Myszy pustoszą australijskie plony i wywołują prawdziwy kryzys higieniczny na terenie całego kraju. Niepozorny gryzoń zanieczyszcza przy okazji produkty przeznaczone na eksport, co z kolei może pogłębić i tak ciężką sytuację ekonomiczną kontynentu.
- Z perspektyw eksportu jest zero tolerancji na zanieczyszczenie odchodami myszy - komentuje Nick Carracher, szef firmy Lachstock Consulting. Co to oznacza w praktyce?
Czytaj: Australijczycy chcą odszkodowania od Polski za kopalnie, które nie powstały. W grze miliardy złotych
Prawdziwą wojnę - wskazują eksperci. Władze prowincji Nowa Południowa Walia (najbardziej zaludnionej w Australii) przeznaczyły już 50 mln AUD (ok. 145 mln zł) na walkę z plagą myszy, która już doprowadziła do kryzysu gospodarczego i zdrowotnego - podaje "Puls Biznesu".

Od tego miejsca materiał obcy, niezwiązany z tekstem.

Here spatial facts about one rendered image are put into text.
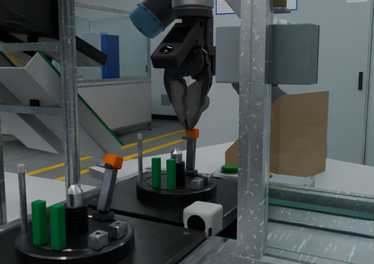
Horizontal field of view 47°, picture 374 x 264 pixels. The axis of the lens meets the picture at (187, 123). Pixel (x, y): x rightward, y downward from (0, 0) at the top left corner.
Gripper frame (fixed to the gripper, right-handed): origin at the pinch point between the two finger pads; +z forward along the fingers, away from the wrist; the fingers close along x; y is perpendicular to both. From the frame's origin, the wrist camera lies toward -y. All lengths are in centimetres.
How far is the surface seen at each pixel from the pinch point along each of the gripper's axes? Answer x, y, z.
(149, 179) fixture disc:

Prowincja zdecydowała także o wdrożeniu toksycznego środka zwalczającego gryzonie, który do tej pory był surowo zakazany. Bromadolion to - zdaniem szefa resortu rolnictwa Australii - najsilniejsza trutka na rynku i choć może zaszkodzić środowisku, w tej sytuacji wydaje się niezbędny.